# Learning the parameters of a MR-Sort model with non-monotone data using an exact method

## Introduction

In this document we present our algorithm that learns MR-Sort model parameters with unknown preference direction in presence of non-monotone data. Here, we summarize the method and provide the course of action to test the implementation. The details are presented in an forthcoming paper.

The method used for this problem is a Mixed Integer Programming (MIP) implementation, which as been used initially by Leroy et al. for dealing with a similar problem ([Learning the Parameters of a Multiple Criteria Sorting Method Based on a Majority Rule](papers/Leroy_Mousseau_Pirlot.pdf)); this article is about learning MR-Sort parameters with monotone data and an *a priori* knowledge on preference direction.

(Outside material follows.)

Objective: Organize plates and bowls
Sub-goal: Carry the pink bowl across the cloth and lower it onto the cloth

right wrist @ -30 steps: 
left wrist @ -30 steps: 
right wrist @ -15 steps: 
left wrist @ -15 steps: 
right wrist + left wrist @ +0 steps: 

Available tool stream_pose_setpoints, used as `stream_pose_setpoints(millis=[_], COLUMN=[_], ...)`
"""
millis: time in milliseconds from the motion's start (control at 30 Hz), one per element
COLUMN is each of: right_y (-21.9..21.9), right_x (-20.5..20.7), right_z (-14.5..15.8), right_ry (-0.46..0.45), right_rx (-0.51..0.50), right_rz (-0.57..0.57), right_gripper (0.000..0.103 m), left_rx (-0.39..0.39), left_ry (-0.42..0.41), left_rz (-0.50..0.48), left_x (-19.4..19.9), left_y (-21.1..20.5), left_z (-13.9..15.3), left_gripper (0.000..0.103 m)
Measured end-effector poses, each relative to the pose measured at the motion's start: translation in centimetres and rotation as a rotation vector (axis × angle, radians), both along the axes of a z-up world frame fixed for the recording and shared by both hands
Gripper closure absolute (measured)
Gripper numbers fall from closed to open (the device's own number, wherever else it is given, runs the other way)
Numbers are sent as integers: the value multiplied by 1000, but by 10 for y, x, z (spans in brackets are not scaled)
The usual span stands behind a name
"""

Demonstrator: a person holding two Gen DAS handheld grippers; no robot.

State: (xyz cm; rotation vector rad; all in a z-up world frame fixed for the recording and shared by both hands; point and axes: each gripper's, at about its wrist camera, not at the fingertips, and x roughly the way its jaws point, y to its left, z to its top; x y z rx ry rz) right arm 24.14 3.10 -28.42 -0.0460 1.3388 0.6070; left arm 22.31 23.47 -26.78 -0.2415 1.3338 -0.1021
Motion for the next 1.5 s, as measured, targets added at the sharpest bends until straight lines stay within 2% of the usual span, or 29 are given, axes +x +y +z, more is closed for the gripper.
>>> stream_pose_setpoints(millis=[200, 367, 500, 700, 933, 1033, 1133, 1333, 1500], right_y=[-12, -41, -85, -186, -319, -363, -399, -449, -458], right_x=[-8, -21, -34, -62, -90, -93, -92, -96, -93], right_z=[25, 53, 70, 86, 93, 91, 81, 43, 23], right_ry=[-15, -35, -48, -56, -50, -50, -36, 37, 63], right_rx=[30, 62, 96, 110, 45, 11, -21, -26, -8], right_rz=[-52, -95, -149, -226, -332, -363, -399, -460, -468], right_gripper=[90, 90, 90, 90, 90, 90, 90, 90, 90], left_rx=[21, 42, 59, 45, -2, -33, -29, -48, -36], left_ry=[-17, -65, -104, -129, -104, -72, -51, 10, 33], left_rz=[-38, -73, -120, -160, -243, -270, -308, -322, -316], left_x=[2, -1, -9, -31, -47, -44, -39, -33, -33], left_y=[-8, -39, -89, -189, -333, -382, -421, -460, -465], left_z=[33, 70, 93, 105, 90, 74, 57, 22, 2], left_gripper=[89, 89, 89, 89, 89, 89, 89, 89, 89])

In the following, we first show the requirements in order to test of our method, then give a brief description of our problem and the algorithm to solve it. Finally, we illustrate step by step, with a randomly generated example the results obtained with the algorithm.  

## Settings

The code originally in Python 2 has been upgraded to some extent to Python 3 and is located in the "oso-pymcda/" directory, which is in the same directory as this notebook.

Before digging into the code, here are some requirements to have : 


* The version of Python used for this notebook is 3.7. Please check if you have the right version with this command on a terminal : *python --version* . If not, you can download this version on https://www.python.org/downloads/.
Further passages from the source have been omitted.